刷り込み作業の様に、繰り返し繰り返し聞かされてきた、母ちゃんの言葉。
「神威は、どう思った?」
んー、と小さく唸り、頭をフルフルと振った。俺はあまり文章力や表現力、語彙力に自信が無い。
「……人間は、多面体だから。綺麗なばかりが、その人じゃない。汚い感情、って礼ちゃんが思ってるだけだし、負の気持ちなんて、誰でも持ってる」
現に今日、俺の内に渦巻く嫉妬心やら独占欲やらに気づいたばかりだしね。
母ちゃんも姉ちゃんも、ウンウンと頷いている様子を見ると、言いたいことは伝わっているようだ。

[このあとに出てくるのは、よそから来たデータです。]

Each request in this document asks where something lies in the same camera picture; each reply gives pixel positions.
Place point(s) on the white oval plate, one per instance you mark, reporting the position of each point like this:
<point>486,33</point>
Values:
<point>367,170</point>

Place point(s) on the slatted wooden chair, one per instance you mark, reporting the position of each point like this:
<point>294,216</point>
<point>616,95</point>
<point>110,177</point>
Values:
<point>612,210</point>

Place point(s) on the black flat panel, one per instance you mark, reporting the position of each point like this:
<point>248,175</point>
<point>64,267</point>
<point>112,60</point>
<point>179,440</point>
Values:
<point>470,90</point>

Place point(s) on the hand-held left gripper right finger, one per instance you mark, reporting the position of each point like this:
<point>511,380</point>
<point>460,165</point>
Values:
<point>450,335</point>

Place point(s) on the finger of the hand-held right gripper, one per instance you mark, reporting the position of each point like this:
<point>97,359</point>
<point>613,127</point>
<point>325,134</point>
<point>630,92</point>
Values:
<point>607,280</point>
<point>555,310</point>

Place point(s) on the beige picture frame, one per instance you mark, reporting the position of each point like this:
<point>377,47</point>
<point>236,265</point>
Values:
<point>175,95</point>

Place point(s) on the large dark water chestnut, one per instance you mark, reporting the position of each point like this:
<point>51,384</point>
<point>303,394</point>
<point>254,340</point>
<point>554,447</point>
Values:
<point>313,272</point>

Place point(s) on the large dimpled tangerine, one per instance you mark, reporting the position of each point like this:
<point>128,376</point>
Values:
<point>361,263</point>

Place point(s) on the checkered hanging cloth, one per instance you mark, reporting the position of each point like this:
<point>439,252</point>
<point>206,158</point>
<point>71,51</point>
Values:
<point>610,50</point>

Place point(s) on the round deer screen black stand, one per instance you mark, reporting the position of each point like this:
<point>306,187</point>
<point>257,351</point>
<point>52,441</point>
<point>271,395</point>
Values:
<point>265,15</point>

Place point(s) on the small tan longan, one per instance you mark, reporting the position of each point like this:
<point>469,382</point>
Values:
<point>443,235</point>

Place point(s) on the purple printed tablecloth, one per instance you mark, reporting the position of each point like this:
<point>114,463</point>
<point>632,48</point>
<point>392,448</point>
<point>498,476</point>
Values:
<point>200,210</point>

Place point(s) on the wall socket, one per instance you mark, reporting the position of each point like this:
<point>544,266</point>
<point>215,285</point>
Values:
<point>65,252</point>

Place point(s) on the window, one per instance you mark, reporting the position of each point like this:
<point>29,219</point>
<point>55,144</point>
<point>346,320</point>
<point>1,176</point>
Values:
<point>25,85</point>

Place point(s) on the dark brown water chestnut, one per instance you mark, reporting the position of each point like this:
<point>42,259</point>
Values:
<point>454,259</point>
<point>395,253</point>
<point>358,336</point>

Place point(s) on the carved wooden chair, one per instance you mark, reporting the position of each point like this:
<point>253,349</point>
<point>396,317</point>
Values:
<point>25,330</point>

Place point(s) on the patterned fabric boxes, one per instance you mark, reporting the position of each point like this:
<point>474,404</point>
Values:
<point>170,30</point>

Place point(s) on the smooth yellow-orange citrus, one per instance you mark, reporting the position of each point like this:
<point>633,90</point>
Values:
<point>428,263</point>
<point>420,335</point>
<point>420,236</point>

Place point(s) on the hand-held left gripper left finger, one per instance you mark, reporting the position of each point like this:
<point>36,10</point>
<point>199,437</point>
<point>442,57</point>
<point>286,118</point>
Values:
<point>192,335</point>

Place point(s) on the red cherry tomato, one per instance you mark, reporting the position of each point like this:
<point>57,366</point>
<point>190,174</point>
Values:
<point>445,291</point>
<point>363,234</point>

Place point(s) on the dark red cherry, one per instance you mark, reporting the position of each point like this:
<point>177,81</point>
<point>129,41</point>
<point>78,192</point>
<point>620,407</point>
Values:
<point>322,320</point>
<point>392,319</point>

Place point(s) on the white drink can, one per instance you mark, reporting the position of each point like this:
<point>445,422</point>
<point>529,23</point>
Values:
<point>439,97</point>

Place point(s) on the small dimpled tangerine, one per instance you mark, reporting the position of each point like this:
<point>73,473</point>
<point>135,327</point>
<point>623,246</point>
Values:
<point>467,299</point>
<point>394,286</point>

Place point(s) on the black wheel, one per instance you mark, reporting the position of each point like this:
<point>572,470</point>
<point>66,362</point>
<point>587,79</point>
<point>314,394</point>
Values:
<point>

父ちゃんはいつの間にかソファーに座っていて、こちら側に向けた背中が、聞いてるよ、と言ってくれている様だった。
「太陽の光を受けたら、必ず影が出来る、みたいに。なんか、全部ひっくるめて、
礼ちゃん、だと思う。もうどうにも、俺の気持ちは変えられないし、傷つけられても、引き離そうとされても」
引き離さないわよ。
姉ちゃんがやけにキッパリ言い放つ。
「計算じゃない、素直な言葉は胸を打つ。私は今日、感動した!」
いつかの首相の名台詞じゃない、それ。
「良い子よ、ミコちゃん。お母さんは、好きだわ」
母ちゃんが俺の瞳を試すように、見透かすように、見つめてくる。
「分かってます」
「お嫁さんになって欲しいくらい」
「……それは、お約束出来かねます」
まー、不甲斐ない!
母ちゃんはすっかり冷めた俺の分のお茶を淹れ替えようと、立ち上がりキッチンへ向かう。
「……とりあえずさ、父ちゃん」
「ん?」
「その画像、共有して」
父ちゃんからも不甲斐ない、と言われながら、お互い馴れない操作をぎこちなく行った。
まさか待受にはしないけど。時々、液晶画面一杯にして眺めよう。
こっそりと。ニヤけるに決まってるから。
俺は今日、一体何度、顔を紅くしたんだろうな。
でも、良いんだ。というか、仕方ない。不器用な俺に小細工なんて出来るはずないし、素直な反応で少しずつ、ゆっくり、礼ちゃんと気持ちを通わせられたら。
そうあるためには、まだまだ男子力とやらを上げないと。
正月独特のまったりした空気の部屋へ、柔らかく射し込む太陽の光。
若干 眠気を覚えながら、礼ちゃんとトモくんは、今度いつ遊びに来てくれるかな、と考えていた。